As it happens, this year wasn’t just about chocolate. It seems that rocket ships are part of the Easter festivities too. As apparently are games played with Velcro rackets and Velcro balls that stick to them. At least, judging by what the grandkids found when they went looking in the woods for the gifts left for them there by the Easter Bunny (a curious figure for which, in my admittedly rather cursory reading of the New Testament, I’ve not found any scriptural basis).

Even the date on which said hunt in the woods took place was (how shall I put this?) a little unorthodox. I mean, there was a time when the dating of Easter was the kind of question over which accusations of heresy might fly, in circumstances when such accusations could prove seriously career limiting. Terminally career limiting. 

It seems this isn’t a problem in our times when entertaining grandkids of five (Matilda) and three (Elliott, though he was all but four). Church authorities all agree that, however controversial the actual date might be, Easter would always fall on a Sunday. In 2025, however, that was the day their parents would be taking Matilda and Elliott home. So instead we celebrated Easter Wednesday for which, to say the very least, there is no liturgical authority.
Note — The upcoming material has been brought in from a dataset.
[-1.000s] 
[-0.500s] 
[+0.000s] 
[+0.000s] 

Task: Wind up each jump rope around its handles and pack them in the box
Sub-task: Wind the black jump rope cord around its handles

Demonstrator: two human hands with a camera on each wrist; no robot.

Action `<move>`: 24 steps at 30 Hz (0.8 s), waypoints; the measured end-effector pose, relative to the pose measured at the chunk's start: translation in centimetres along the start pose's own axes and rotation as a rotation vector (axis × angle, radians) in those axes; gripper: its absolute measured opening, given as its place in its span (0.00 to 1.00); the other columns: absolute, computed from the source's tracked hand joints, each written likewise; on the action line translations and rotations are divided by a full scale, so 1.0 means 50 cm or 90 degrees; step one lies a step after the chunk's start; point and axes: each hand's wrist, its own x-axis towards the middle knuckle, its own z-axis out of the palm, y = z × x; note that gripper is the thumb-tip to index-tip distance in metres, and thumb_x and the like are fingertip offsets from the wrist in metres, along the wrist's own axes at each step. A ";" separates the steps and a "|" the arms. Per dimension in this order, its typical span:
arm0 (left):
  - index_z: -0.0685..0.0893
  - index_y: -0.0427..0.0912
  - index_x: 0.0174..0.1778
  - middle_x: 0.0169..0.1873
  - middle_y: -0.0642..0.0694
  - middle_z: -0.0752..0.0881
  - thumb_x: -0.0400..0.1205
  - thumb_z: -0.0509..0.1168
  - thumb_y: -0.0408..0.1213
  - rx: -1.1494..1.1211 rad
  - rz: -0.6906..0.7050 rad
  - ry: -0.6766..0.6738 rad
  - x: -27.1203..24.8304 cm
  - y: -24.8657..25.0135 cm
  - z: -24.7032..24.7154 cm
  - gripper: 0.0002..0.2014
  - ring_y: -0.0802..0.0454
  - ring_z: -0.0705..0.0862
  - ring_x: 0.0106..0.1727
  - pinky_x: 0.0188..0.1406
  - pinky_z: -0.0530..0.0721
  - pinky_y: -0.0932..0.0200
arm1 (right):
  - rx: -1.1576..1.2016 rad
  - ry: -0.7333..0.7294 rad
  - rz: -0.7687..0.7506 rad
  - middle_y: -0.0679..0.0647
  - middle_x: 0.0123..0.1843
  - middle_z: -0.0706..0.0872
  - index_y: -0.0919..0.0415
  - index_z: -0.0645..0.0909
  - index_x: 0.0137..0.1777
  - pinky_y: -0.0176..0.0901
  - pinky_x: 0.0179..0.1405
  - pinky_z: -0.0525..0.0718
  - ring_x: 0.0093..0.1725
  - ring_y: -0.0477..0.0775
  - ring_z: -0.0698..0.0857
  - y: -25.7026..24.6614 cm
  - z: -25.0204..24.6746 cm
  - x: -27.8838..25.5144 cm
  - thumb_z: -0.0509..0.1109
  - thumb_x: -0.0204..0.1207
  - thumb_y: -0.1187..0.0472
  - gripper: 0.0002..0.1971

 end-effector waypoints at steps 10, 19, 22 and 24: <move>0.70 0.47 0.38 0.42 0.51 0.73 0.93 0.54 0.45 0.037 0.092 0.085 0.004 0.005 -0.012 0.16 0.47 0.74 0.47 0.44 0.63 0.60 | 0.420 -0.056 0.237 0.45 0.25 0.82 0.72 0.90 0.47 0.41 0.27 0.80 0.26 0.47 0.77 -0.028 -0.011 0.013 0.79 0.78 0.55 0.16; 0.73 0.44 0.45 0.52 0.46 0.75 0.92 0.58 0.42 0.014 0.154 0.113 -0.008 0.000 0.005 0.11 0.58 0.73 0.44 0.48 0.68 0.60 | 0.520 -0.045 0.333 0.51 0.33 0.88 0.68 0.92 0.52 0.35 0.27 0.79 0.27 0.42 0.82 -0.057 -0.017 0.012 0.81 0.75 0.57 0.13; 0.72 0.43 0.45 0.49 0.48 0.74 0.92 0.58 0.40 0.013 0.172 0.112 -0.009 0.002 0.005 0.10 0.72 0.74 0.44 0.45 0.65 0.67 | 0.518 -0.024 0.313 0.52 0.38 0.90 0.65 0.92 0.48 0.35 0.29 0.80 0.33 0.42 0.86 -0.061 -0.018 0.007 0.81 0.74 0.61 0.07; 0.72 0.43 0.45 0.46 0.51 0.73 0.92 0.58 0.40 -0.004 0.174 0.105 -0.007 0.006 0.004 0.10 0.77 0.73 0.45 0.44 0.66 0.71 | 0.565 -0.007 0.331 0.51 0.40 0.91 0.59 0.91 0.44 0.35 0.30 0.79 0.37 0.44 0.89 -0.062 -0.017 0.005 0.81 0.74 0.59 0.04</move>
The kids had been with us for some days. We’d been to the woods several times, walking the dogs or just playing hide-and-seek. That’s a game they love, though I have to confess I’m still not convinced that Elliott has fully grasped the notion of hiding.

Matilda counting for hide-and-seek

Elliott still needs to do some work
on the notion of being hidden

While in the woods, whenever we reached the place where the Easter Bunny had done its work in previous years, Matilda would explain to me that ‘this is where we’ll be looking for the Easter Eggs’. Indeed, on the Tuesday she even explained to me that it was where we’d be looking for the eggs ‘tomorrow’.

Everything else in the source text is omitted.